The global economy and political structures are going through a metamorphosis and major global powers try to embrace the new reality. Under Trump, the U.S. and China moved towards open competition, the COVID-19 pandemic disrupted global supply chains, and the Russian invasion led to an upheaval in European energy security. The emergence of a multipolar world order puts an end to the ideal of a liberal organization of the world economy. Countries scramble to secure access to strategic resources. And for China, the access to one of the critical resources in semiconductors is SMIC.
Why is SMIC important?
Semiconductor Manufacturing International Corporation is one of China’s largest pure-play semiconductor foundry and a national champion that spearheads the country’s semiconductor technology development. SMIC is based in Shanghai, incorporated in the Cayman Islands, and partly a public company and partly state-owned. It is traded on the Shanghai Stock Exchange as well as the Hong Kong Exchange. However, its largest shareholders include the National Integrated Circuit Industry Investment Fund and the state-owned Datang Telecom Group. The latter is a civilian and military telecommunication equipment manufacturer.

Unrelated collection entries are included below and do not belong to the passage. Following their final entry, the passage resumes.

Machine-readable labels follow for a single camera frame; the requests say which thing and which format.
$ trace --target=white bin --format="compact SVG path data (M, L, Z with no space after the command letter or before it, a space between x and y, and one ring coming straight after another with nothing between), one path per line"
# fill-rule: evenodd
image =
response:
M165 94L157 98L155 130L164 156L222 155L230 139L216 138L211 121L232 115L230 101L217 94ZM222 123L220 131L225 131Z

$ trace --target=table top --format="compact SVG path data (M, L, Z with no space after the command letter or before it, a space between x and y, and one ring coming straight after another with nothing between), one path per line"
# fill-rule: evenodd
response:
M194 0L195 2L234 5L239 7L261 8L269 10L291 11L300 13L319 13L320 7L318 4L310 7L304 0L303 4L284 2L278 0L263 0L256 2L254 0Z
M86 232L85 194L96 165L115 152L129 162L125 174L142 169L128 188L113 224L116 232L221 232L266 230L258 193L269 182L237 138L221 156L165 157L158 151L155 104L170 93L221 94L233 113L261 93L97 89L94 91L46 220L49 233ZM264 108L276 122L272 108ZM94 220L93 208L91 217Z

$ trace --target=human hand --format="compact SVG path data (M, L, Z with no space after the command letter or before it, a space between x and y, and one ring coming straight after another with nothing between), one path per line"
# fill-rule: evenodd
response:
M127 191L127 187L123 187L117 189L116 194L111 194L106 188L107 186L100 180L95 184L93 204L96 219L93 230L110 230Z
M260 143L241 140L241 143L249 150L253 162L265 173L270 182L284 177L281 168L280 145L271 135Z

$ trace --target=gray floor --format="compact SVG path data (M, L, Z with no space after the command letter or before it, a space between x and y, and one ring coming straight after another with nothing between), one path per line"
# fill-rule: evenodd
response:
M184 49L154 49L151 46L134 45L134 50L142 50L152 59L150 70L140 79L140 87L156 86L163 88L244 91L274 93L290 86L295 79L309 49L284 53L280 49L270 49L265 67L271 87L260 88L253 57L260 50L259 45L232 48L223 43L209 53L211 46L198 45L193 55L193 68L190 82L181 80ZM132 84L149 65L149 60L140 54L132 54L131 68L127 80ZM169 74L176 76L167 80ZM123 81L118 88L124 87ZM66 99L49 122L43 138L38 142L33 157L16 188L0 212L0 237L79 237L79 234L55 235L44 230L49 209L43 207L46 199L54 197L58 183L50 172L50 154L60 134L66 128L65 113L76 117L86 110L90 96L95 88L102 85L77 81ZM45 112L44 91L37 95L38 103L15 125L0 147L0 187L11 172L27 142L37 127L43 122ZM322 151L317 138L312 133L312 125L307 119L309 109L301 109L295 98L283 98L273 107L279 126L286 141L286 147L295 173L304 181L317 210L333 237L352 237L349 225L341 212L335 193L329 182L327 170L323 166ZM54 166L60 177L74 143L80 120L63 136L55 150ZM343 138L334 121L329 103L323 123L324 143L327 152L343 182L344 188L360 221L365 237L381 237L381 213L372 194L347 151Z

Over the past years, SMIC has developed advanced manufacturing capabilities but is still trailing its major international competitors. SMIC reportedly made significant achievements in key areas, such as the mass production stage of 14-nm process, 90-nm lithography machines, 5-nm etching machines, 12-inch silicon wafers, CPUs, and 5G chips. In addition to that, in a move that surprised the international industry, the foundry has been secretly shipping ICs based on a quasi-7nm process since 2021. In comparison, the global leader TSMC currently mass produces 5-nm wafers and plans to introduce volume production of 3-nm nodes in the second half of 2022.
Rising to the occasion
With increasing international tensions, semiconductor technology has emerged as a key vector of competition. The industry got an initial feeling of the new reality when the U.S. Department of Commerce banned domestic companies from supplying ZTE with products in 2018. Since then, the intensity of sanctions against China’s semiconductor industry has only increased, impacting companies and causing distress to government leaders. The latest iterations of sanctions included a ban on U.S. personnel working in Chinese firms, and comprehensive restrictions on technology access for Chinese firms, effectively attempting to paralyze the industry and prolonging Western technology dominance.

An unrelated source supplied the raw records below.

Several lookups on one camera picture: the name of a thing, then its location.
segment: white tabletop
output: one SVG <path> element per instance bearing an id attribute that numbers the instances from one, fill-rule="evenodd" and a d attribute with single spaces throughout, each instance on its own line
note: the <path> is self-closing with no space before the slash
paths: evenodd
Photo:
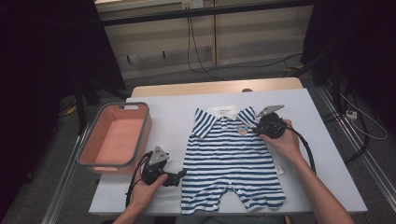
<path id="1" fill-rule="evenodd" d="M 239 108 L 252 106 L 256 113 L 268 105 L 285 105 L 276 113 L 283 119 L 291 119 L 293 127 L 303 135 L 311 147 L 318 177 L 330 189 L 348 212 L 364 212 L 367 208 L 345 167 L 329 133 L 307 90 L 260 91 L 240 93 L 216 93 L 181 96 L 135 97 L 127 102 L 145 102 L 149 106 L 152 127 L 146 151 L 161 147 L 170 159 L 165 171 L 177 173 L 181 170 L 188 137 L 191 134 L 194 112 L 197 107 L 237 105 Z M 284 204 L 276 209 L 259 209 L 250 214 L 290 214 L 311 212 L 299 179 L 290 164 L 269 146 L 276 165 L 286 173 L 279 176 L 285 191 Z M 301 144 L 304 157 L 306 151 Z M 93 197 L 90 213 L 114 215 L 125 208 L 125 192 L 131 175 L 102 175 Z M 181 184 L 179 187 L 161 187 L 146 210 L 148 215 L 177 216 L 181 214 Z M 206 215 L 246 214 L 239 198 L 231 191 L 221 198 L 219 212 Z"/>

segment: pink bin
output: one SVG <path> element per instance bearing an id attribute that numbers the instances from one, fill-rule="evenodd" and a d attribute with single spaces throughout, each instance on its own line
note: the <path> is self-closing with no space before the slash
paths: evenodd
<path id="1" fill-rule="evenodd" d="M 147 104 L 104 105 L 82 141 L 78 163 L 97 174 L 131 174 L 144 155 L 150 128 Z"/>

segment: black fabric
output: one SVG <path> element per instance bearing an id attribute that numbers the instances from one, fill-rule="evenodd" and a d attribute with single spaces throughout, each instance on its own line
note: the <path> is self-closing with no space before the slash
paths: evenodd
<path id="1" fill-rule="evenodd" d="M 56 21 L 99 19 L 92 0 L 0 0 L 0 219 L 50 140 L 59 102 L 88 77 L 124 89 L 103 27 Z"/>
<path id="2" fill-rule="evenodd" d="M 331 1 L 314 7 L 306 32 L 302 63 L 322 51 L 313 69 L 315 84 L 334 76 L 334 62 L 350 87 L 370 102 L 379 117 L 396 130 L 396 20 L 389 1 Z"/>

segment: wall
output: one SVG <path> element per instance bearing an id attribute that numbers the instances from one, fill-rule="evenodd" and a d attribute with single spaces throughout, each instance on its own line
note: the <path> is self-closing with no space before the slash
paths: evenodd
<path id="1" fill-rule="evenodd" d="M 262 0 L 244 1 L 244 4 Z M 234 0 L 205 0 L 205 7 L 232 6 Z M 181 10 L 181 1 L 97 3 L 102 19 Z M 195 43 L 204 66 L 241 63 L 302 52 L 312 7 L 291 7 L 192 18 Z M 124 79 L 188 70 L 187 19 L 150 21 L 105 28 Z M 190 33 L 190 63 L 200 64 Z"/>

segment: striped baby romper
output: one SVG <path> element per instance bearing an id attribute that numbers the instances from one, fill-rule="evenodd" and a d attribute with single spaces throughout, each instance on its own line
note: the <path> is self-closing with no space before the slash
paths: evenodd
<path id="1" fill-rule="evenodd" d="M 247 127 L 255 125 L 253 108 L 198 108 L 183 168 L 181 211 L 219 210 L 220 197 L 234 191 L 247 211 L 278 208 L 285 200 L 265 143 Z"/>

The impact from U.S.-led sanctions confirmed an ominous fear of the Chinese leadership that the only way forward is semiconductor independence. Already in documents from the 90s, policymakers emphasize the importance of technology autonomy. Over the past three decades, the goals and objectives have become more concrete. In the policy initiative “Made in China 2025”, Beijing stated that it wanted to reach semiconductor self-sufficiency by 2030.
Even though the domestic industry is still far from reaching its goal, the recent industry sanction further stresses the urgency of achieving independence. Furthermore, it reveals the pressure on Chinese companies, like SMIC, to catch up to their international counterparts and secure Chinese access to semiconductors sooner rather than later.